## THE PROBLEM
Your copy should hold exactly the lines from the beginning of the listing below through the line with "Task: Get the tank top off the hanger", without any pictures.

## RECORDED DATA

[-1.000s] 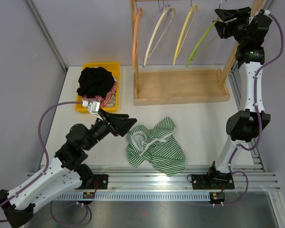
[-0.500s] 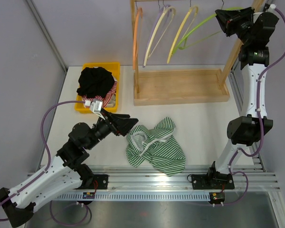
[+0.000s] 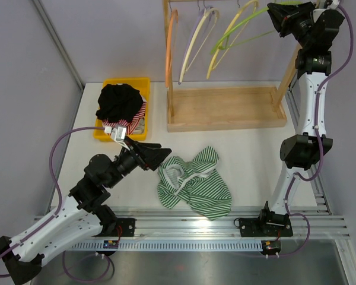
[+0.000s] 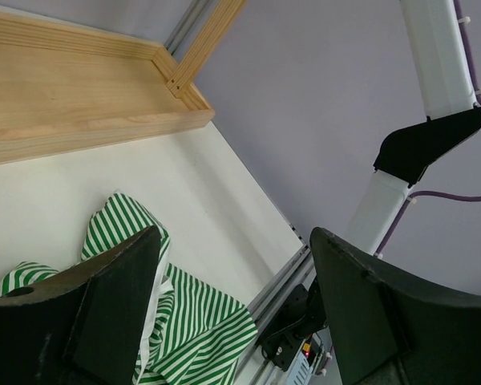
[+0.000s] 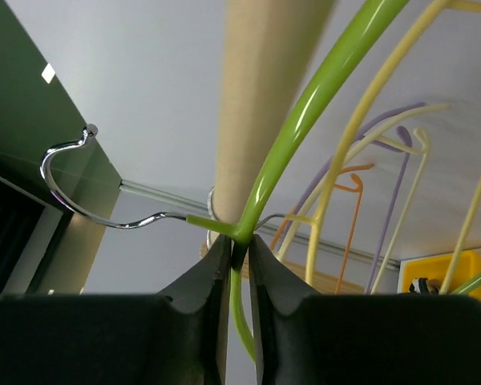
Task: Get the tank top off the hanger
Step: Hang the hanger back to the clothesline with the right arm
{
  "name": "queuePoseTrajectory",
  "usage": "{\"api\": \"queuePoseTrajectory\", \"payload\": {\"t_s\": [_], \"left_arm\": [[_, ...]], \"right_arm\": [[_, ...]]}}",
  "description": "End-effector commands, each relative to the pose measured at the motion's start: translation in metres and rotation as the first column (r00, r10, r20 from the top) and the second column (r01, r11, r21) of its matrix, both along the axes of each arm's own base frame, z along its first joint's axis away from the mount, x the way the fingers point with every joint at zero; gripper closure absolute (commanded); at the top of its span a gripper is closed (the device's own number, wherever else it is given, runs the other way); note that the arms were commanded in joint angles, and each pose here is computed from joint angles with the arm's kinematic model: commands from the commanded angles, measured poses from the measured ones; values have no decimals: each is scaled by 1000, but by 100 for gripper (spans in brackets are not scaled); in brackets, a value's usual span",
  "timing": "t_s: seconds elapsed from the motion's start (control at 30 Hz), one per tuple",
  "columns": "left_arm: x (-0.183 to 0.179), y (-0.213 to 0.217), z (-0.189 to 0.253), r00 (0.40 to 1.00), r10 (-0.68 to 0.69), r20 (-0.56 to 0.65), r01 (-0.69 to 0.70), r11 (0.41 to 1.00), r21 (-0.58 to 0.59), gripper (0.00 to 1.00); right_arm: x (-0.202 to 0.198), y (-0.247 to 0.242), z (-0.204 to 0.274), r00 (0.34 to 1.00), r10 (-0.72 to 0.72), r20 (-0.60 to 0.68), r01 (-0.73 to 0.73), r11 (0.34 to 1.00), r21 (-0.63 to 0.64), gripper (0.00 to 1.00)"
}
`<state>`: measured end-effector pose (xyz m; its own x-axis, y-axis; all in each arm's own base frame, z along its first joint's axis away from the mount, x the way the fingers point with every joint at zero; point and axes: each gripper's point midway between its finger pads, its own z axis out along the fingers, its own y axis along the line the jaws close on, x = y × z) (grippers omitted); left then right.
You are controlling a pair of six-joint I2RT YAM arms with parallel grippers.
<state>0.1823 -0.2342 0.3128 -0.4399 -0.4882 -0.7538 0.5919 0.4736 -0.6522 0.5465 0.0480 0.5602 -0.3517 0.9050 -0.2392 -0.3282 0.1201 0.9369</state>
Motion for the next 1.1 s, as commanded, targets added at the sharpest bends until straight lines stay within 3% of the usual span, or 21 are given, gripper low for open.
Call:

## ANSWER FOR THIS EXERCISE
[-1.000s] 
[-0.500s] 
[+0.000s] 
[+0.000s] 
[+0.000s] 
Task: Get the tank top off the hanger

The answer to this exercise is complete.